Expanding Skillset: Video: Projects: Animation
People are "drawn" to animations. For this project, you'll have the chance to stir our emotions with your expressive motion drawings!
- How do you make an interesting story from a sequence of images that depict motion?
What am I making?
An animation or animations with understandable stories; if it needs explanation, then explain your story about it!
Examples from FlipAnim and Brush Ninja
Example Animation page like you would make for this assignment
History: A Brief History of Animation is good for the early Western history; History of Anime - Part 1 - The Beginning shows how it developed in Japan; The Awesome History of Animation has interesting early examples; for nerds, The Fascinating History of Animation
How do I make it?
Articles: wikiHow shows good basic step-by-steps for the animation process (with paper books, but applies to digital)
Videos: this is for hand-drawing a flipbook, but the principles apply to digital drawing tools that simulate flipbooks
interesting trick - video the motion you want to show, then draw from successive video stills!
Tools: #1 Brush Ninja or #2 Drawn or #3 FlipAnim
Advanced DMA project: Use Brush Ninja to Rotoscope a Video Sequence (Video Tutorial)
Use onlineconverter.com/video-to-jpg first to convert a (trimmed!) movie file (.mp4 or .mov) to a sequence of still .jpg images.
Or, do YouTube full screen and pause and take screenshots (Command-Shift-3)
Tips:
8 frames (drawings) per second at least will make the motion smooth enough; most tools seem to default to 10 FPS
Steps
Brainstorm: List some ideas, draw some sketches for a short animation story
Choose a Tool: there are 3 listed above - which one is the best fit for you? Or is there another tool you know?
Draw each Frame: From beginning to end. The tools have "onion skins" which let you see the previous or next frame as a faded template, to assist you in drawing the next movement.
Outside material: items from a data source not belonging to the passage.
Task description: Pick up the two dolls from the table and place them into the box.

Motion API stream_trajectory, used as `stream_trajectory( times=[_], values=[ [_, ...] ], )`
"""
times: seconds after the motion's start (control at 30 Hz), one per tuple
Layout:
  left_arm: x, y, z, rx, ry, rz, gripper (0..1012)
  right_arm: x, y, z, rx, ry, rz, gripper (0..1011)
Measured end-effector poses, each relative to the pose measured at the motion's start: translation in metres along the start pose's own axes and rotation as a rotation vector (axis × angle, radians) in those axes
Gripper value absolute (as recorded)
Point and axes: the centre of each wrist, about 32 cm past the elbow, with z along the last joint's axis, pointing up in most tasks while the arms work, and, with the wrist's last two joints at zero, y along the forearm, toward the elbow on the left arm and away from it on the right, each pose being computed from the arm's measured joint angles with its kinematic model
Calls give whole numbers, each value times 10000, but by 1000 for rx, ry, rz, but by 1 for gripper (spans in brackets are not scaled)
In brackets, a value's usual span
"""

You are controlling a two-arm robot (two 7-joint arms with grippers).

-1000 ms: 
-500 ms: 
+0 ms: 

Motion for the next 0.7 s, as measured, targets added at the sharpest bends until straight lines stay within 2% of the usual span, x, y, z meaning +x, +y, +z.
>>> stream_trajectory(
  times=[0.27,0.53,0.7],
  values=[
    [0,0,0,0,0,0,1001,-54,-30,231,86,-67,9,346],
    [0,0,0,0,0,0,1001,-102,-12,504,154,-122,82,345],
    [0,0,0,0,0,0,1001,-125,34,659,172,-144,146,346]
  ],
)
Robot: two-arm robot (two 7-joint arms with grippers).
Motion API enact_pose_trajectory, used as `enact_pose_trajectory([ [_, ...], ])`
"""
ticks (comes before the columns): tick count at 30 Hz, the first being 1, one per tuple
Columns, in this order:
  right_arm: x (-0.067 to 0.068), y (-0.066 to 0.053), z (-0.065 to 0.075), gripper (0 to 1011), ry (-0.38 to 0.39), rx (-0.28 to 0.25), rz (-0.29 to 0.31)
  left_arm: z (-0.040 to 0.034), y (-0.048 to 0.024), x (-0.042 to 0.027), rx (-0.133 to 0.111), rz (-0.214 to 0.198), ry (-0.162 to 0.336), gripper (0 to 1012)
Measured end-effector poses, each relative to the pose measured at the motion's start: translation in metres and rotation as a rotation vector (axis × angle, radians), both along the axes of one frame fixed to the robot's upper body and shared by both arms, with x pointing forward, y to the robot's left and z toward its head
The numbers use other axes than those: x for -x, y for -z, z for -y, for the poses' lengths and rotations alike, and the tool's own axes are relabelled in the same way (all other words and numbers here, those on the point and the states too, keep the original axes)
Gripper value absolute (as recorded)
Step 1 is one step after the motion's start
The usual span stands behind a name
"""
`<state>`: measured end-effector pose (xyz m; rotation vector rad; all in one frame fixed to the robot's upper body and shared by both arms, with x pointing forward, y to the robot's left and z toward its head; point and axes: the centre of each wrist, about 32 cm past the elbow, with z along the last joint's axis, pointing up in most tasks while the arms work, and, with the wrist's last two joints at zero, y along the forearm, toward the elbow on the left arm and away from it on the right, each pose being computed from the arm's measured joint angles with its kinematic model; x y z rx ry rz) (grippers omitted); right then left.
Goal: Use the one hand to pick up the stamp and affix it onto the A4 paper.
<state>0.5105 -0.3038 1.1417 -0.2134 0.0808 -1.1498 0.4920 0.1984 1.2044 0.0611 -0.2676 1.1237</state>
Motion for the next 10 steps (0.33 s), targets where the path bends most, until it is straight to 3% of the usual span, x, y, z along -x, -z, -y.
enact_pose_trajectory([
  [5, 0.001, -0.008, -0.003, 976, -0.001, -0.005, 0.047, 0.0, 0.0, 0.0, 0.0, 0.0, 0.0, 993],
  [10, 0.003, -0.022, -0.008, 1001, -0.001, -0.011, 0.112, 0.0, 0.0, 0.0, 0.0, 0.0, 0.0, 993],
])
Figure about 10 frames per second. If your animation will be 5 seconds long, that's 50 frames. Find ways to speed up your drawing and re-use content from other frames!
Test your Animation: Play using the tool's interface, and make any adjustments.
Export: Create an animated GIF file or get an embed code (one of the tools does not let you download an image movie file)
On Google Sites, under Pages, create a new page called Animation.
Add your downloaded Animation image. (Or Insert "Embed" if you got an embed code)
Write about the story behind your animation and also What You Learned.
When done, push the Publish button, review the settings, and publish.
Then click the chain-link button, Copy the link for your page, and turn in the link.
Career Connections
2D animation has a lot of career applications! And when you do 3D, the principles of story are still helpful.